My dreams come in different shapes after all. I want to write stories rich with splintered fragments of truth, but I also want to witness those stories in a mother's sweaty brow and a baby's first lusty cry. I don't want to confine everything to the page. I thrill at the creative process involved in writing a good book, and I want to work where I am awed daily at the miracle of God's creation. To nurture, guide, and love. To shine His light in a new way. To give my life over to the Lord as softened clay, saying, "Do with me as You see fit."
Writing. History. English education. And midwifery. These are my crumpled dreams, and Lord, they are Yours.

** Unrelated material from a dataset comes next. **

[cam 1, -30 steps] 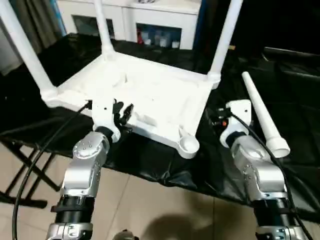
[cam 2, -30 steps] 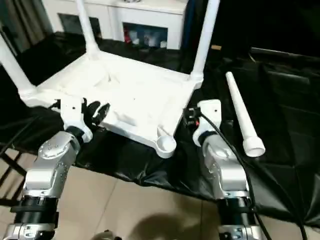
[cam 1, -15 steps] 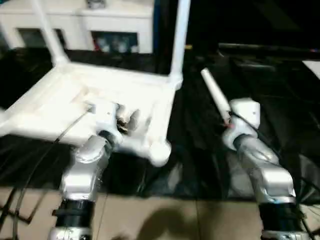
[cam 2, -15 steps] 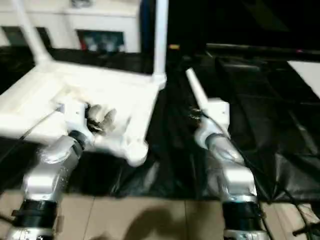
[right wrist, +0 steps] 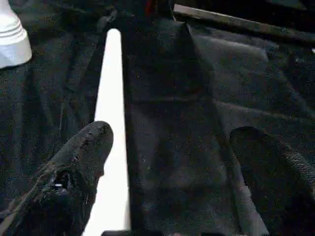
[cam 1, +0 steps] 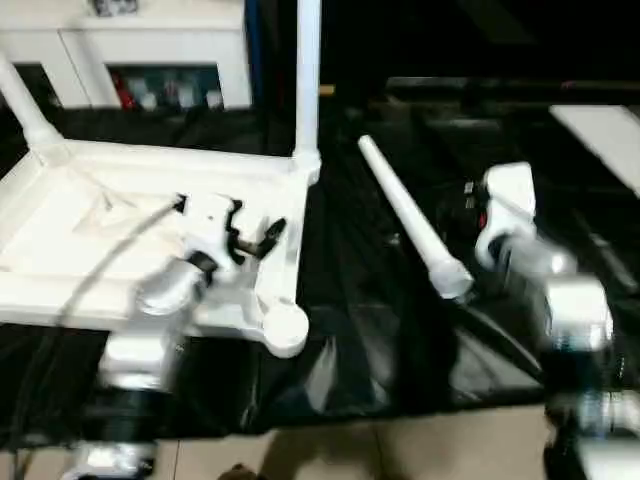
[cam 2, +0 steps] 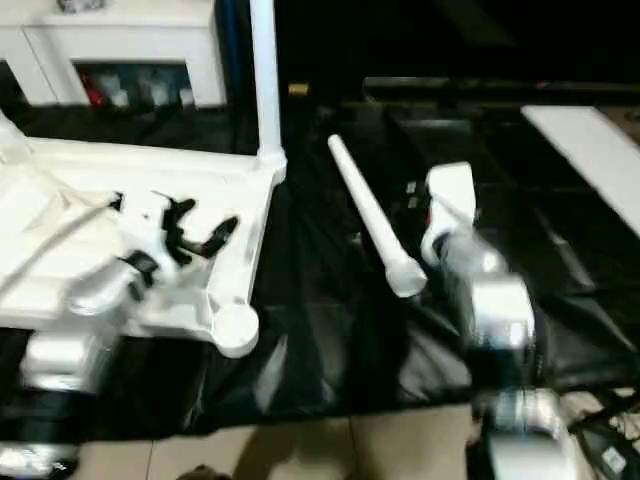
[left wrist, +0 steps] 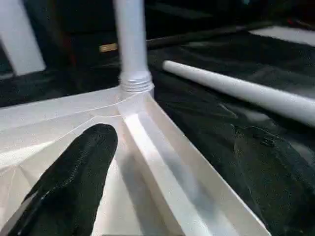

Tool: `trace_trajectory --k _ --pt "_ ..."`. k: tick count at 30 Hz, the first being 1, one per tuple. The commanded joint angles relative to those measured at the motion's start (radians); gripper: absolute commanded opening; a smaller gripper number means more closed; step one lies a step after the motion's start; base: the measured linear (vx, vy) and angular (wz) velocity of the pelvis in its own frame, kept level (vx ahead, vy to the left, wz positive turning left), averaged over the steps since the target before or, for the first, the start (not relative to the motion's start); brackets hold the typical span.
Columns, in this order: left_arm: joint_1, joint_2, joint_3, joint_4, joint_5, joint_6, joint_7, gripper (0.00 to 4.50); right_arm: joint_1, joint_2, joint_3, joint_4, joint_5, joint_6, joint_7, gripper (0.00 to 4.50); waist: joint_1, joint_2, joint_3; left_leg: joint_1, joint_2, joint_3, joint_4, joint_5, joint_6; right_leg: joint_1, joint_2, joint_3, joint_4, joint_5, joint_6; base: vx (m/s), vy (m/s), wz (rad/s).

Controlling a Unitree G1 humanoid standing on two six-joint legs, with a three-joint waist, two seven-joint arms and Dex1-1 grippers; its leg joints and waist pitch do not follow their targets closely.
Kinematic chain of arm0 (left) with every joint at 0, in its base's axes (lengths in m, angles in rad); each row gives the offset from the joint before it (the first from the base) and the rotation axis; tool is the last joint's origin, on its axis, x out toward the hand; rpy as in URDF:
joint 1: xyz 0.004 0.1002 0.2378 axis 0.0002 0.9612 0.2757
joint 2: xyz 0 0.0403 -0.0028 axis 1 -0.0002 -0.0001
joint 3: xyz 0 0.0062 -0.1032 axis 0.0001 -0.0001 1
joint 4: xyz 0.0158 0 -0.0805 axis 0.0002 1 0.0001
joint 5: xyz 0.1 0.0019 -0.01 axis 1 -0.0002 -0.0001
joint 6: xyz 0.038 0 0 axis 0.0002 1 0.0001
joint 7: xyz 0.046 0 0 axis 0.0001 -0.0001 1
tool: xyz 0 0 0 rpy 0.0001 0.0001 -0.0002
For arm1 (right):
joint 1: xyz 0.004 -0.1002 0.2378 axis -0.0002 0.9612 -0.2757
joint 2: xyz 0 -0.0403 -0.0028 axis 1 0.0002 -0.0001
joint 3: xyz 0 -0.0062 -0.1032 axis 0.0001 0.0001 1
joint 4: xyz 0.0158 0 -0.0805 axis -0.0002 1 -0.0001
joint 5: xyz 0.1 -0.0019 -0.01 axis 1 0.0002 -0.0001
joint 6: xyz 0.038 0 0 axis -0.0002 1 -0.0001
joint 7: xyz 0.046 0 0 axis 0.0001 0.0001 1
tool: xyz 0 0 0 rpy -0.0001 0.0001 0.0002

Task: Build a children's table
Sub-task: Rotate table base, then pick table leg

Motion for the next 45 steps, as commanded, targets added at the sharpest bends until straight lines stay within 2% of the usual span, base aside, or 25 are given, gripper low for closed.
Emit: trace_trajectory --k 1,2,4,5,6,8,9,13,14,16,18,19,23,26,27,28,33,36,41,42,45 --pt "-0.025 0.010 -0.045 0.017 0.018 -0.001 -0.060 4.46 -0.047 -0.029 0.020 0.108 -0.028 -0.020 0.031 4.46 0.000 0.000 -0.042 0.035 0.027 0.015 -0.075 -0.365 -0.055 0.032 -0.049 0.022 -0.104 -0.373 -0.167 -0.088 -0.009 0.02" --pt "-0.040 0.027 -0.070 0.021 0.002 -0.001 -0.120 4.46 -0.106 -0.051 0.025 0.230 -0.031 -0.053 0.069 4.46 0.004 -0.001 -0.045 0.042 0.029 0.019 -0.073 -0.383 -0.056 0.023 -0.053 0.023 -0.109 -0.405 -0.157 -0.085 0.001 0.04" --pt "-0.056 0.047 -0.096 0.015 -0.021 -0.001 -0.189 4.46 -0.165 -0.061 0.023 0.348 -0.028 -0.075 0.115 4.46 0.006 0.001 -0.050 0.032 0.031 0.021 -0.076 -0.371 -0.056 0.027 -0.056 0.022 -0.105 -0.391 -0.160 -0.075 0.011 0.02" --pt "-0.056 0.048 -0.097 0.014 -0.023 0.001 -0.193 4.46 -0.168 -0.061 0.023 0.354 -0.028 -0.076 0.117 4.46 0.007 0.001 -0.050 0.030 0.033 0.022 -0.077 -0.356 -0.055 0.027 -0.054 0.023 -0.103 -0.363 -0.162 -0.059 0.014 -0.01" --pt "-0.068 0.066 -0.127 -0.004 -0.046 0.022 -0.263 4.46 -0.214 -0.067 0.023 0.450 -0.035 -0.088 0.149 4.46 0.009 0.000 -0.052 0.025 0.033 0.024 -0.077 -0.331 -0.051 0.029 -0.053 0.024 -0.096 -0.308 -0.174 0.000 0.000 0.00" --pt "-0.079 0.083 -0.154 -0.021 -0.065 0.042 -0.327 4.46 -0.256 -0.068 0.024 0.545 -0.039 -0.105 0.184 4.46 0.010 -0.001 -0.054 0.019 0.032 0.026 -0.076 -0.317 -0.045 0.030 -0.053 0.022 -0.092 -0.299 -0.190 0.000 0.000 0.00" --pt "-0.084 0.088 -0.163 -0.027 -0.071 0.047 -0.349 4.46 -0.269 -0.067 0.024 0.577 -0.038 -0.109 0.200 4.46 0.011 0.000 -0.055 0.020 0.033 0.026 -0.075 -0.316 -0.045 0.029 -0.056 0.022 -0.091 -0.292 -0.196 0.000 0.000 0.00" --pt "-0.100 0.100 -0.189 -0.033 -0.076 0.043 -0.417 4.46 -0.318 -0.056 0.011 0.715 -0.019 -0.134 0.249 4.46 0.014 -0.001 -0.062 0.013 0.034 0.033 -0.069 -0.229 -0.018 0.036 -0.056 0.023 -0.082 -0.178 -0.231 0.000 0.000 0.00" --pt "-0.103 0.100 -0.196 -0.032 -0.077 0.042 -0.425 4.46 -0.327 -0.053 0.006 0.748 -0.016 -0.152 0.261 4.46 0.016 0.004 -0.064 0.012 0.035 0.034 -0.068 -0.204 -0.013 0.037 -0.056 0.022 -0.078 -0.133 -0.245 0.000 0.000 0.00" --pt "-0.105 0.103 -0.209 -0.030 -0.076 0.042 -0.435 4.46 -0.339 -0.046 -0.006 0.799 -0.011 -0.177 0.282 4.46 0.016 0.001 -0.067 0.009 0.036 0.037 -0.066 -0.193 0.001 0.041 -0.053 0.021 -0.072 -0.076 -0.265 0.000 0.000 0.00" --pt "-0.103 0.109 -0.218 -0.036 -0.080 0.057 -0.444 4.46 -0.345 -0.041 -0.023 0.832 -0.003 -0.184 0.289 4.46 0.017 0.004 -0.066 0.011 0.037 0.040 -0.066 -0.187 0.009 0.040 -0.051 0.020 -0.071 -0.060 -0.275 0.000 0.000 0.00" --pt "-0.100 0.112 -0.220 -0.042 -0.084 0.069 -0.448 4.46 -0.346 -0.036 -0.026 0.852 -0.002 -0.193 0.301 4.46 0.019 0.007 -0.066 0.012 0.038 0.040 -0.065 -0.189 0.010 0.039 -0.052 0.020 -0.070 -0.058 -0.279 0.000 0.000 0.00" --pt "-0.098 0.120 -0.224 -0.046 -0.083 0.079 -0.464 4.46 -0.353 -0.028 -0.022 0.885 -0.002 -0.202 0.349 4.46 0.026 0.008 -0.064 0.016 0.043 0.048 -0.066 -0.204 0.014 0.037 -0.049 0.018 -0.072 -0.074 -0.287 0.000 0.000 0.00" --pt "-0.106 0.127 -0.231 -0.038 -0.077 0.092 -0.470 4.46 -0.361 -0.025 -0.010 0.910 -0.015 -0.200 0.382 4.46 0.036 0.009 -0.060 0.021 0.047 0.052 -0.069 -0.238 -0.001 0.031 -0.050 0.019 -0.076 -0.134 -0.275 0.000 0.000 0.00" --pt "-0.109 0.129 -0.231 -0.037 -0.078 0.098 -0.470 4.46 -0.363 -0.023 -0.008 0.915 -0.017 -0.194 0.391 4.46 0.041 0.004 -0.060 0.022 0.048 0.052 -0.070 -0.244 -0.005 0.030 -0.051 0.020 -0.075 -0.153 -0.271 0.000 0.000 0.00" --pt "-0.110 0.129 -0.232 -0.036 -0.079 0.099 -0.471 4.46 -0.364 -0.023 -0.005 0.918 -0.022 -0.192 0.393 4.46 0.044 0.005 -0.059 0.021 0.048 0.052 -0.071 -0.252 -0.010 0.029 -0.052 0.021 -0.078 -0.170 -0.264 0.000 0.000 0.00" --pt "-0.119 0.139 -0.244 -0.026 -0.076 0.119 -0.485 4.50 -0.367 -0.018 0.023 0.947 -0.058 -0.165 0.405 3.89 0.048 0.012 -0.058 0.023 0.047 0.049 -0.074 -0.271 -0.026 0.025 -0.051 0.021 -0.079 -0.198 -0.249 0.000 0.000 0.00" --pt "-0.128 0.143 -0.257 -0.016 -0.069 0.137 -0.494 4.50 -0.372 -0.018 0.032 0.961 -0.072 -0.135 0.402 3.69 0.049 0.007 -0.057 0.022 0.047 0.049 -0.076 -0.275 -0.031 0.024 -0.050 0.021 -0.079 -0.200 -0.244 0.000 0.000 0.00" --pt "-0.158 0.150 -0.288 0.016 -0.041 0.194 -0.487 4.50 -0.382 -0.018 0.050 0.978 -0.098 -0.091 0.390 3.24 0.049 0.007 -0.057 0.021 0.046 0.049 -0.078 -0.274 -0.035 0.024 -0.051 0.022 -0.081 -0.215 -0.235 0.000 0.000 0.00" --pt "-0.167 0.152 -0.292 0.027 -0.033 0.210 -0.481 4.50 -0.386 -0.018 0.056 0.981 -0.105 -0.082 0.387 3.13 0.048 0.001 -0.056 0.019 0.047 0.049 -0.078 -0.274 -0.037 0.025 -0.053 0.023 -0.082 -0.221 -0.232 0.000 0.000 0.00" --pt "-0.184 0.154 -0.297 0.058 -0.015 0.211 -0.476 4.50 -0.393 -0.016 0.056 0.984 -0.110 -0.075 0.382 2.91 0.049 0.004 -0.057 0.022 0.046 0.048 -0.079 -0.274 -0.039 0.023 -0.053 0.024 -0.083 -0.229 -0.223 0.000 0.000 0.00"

Well, could it be that the many roads you took to get here
Were just for me to tell this story and for you to hear this song?
And your many hopes, and your many fears
Were meant to bring you here all along.
I've toiled over these thoughts for a long time. Junior year of high school is when you're supposed to have it all together in the areas of standardized testing (my worst enemy) and college-searching. You're supposed to know what you want to do with your life and you base life-changing decisions on that knowledge. Just one more year until we stand on that platform, caps in hand, and though we toss them out of jubilation and cheer for the uncertainty of the future, each heart beats a little faster because the clock is ticking and we still don't have all the boxes filled.
But we're crumpled as our dreams, and like our dreams, we're His. We need not worry about where God will lead us, because we know He will in His time. I may never publish another book: I'll still write. I may never assist at a birth or even deliver a child of my own: I'll still rejoice when I see a little one's smile. I may read and read my whole life through, and it may be the closest glimpse I have of Heaven. Our ponderings, our aching hearts, the restlessness that hounds us — He put it in us for a purpose. Don't give your soul over to anxiety, but give thanks in the season of uncertainty. The world is bent on discovering itself: I want to know my Lord. There are precious things I love, special desires I hide away in my heart, but they will not satisfy me unless they come from God.
We were meant to be right here all along.
*all lyrics from "many roads" by andrew peterson.